> _What you are asked to do_
Your answer must be the lines from the first one in the material through the line with "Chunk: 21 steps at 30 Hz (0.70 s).", retyped exactly and with no pictures.

+--

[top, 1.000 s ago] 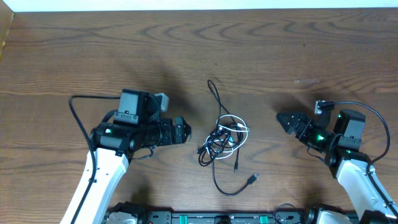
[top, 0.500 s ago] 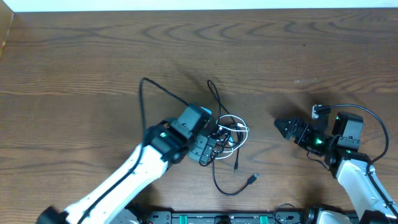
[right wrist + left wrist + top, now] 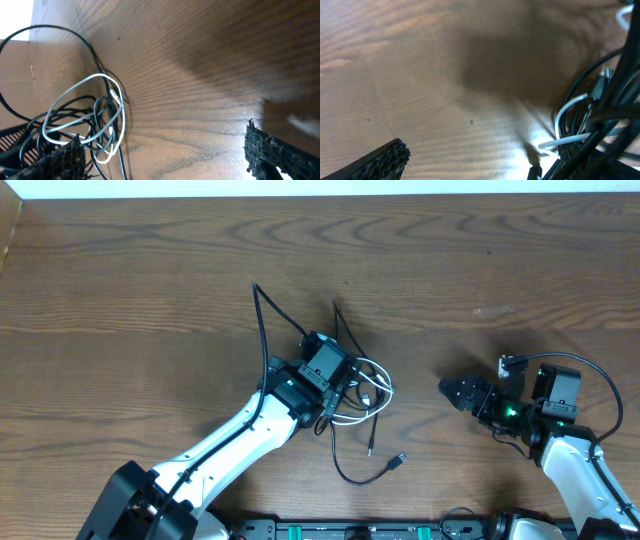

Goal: Untangle cables

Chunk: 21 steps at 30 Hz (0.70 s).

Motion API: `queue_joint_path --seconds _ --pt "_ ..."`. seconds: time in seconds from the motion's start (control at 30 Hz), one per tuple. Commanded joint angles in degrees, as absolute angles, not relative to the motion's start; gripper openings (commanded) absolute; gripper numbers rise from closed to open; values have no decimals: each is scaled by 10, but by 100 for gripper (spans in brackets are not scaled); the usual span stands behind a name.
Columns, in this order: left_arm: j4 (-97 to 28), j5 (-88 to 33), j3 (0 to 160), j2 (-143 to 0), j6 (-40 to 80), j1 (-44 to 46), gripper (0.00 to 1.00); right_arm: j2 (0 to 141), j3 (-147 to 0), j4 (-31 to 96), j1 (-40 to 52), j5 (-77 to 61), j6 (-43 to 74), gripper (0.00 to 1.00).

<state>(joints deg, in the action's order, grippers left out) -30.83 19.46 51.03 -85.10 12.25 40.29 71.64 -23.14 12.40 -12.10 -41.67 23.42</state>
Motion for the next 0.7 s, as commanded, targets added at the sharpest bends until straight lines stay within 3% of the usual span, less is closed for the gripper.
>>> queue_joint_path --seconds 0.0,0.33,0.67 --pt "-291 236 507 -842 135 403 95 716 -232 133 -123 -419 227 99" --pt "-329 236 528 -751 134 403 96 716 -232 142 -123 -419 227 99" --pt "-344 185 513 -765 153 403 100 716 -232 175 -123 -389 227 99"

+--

> _Answer space_
[top, 1.000 s ago] 
[top, 0.500 s ago] 
[right wrist + left wrist + top, now] 

Goal: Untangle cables

Chunk: 21 steps at 30 Hz (0.70 s).

The work for this exercise is now done.